▸ **What the exercise asks**
Pick every line with "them" from the material below.
=== Begin Enclosure ===
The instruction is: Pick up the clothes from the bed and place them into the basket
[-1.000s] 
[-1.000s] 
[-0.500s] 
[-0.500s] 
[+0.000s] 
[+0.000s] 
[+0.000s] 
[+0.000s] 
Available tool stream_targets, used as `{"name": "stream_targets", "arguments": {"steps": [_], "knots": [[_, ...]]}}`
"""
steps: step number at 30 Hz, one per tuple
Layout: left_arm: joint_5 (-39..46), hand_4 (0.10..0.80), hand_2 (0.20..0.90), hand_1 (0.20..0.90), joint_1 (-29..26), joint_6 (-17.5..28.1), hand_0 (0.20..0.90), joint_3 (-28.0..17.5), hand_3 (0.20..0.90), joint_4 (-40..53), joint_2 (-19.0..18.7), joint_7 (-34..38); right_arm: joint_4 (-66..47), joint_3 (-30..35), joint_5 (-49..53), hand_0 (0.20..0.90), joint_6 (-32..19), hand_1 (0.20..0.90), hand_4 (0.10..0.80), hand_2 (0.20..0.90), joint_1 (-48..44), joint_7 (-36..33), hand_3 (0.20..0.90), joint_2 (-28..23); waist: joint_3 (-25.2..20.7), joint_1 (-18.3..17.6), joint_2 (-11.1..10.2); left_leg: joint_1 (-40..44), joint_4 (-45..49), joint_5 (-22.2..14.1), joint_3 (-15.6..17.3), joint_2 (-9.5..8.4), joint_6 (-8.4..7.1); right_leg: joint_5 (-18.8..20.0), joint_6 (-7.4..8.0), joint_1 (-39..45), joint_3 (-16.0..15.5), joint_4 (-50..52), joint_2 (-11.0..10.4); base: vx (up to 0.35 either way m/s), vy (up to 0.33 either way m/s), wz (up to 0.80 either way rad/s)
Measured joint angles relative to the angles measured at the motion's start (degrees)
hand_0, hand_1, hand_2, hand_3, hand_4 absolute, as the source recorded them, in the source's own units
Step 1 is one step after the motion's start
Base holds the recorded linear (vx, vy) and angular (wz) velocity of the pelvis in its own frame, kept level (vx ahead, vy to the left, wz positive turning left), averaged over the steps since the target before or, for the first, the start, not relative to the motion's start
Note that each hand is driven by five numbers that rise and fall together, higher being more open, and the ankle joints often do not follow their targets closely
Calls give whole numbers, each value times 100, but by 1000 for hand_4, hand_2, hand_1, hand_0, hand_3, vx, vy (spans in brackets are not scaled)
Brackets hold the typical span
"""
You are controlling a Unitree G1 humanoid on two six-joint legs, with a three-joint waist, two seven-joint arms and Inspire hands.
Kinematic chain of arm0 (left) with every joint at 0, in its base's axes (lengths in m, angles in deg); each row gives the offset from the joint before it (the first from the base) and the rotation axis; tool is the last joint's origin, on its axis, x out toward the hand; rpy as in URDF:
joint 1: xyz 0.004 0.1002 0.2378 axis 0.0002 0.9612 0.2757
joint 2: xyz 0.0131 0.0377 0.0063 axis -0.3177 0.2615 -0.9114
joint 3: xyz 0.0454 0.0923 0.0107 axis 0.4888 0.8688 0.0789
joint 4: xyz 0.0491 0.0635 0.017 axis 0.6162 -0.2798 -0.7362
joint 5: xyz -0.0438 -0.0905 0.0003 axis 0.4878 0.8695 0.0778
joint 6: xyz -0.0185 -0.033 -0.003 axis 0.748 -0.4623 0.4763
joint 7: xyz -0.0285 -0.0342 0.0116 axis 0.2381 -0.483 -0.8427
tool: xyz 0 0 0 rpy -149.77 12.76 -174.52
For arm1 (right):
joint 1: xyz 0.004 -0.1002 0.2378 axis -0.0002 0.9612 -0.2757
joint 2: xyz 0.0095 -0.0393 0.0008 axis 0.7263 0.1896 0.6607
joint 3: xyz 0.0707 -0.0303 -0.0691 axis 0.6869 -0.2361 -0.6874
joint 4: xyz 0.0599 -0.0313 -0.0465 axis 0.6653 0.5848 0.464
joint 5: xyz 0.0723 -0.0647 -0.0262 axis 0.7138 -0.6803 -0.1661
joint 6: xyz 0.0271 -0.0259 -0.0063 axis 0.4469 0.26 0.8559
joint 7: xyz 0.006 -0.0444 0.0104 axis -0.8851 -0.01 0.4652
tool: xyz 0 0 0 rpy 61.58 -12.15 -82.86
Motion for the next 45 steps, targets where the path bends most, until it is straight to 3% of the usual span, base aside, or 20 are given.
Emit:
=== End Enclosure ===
▸ **Response**
The instruction is: Pick up the clothes from the bed and place them into the basket
hand_0, hand_1, hand_2, hand_3, hand_4 absolute, as the source recorded them, in the source's own units

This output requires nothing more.